** Opening Data shown block **

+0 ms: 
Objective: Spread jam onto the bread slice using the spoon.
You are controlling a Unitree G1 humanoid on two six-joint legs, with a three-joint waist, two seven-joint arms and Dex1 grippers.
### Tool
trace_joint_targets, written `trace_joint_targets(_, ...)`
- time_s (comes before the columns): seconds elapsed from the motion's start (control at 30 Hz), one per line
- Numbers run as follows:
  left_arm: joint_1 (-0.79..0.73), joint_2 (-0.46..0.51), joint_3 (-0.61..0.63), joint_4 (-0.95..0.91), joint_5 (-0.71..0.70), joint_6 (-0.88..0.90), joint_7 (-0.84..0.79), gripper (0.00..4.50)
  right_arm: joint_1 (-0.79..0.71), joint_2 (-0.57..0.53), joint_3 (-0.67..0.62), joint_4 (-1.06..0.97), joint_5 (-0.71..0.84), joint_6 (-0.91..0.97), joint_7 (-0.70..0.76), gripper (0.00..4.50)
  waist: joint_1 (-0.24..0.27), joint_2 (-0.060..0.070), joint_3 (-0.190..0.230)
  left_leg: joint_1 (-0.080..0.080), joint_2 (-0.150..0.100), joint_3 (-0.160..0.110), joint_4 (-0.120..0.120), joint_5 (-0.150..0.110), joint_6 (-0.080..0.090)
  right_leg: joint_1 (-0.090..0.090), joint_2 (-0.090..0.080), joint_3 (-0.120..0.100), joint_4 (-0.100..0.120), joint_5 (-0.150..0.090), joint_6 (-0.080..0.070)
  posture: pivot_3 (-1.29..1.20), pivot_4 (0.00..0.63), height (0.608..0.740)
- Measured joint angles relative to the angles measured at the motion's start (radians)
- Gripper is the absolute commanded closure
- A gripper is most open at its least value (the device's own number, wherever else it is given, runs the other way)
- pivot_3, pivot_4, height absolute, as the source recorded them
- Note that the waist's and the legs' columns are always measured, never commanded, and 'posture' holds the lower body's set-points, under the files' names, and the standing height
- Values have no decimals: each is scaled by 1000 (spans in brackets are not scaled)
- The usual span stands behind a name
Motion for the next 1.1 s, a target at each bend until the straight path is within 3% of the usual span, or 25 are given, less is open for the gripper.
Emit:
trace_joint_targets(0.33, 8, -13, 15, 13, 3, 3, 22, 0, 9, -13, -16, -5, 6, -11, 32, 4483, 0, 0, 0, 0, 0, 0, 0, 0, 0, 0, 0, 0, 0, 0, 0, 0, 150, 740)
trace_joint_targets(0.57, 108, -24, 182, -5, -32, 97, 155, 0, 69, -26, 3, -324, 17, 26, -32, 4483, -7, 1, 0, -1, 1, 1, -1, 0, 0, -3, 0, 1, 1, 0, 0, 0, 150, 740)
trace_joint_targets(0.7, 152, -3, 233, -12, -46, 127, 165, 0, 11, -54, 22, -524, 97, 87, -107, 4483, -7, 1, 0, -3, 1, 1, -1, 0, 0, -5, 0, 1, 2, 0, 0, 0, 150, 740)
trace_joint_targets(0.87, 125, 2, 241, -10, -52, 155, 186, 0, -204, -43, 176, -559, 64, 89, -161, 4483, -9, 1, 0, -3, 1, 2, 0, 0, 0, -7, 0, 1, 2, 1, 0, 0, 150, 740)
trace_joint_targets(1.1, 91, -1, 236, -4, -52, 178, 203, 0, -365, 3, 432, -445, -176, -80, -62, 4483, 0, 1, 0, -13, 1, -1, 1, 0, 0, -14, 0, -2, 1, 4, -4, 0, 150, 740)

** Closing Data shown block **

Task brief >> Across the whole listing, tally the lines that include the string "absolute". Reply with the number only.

Written answer >> 2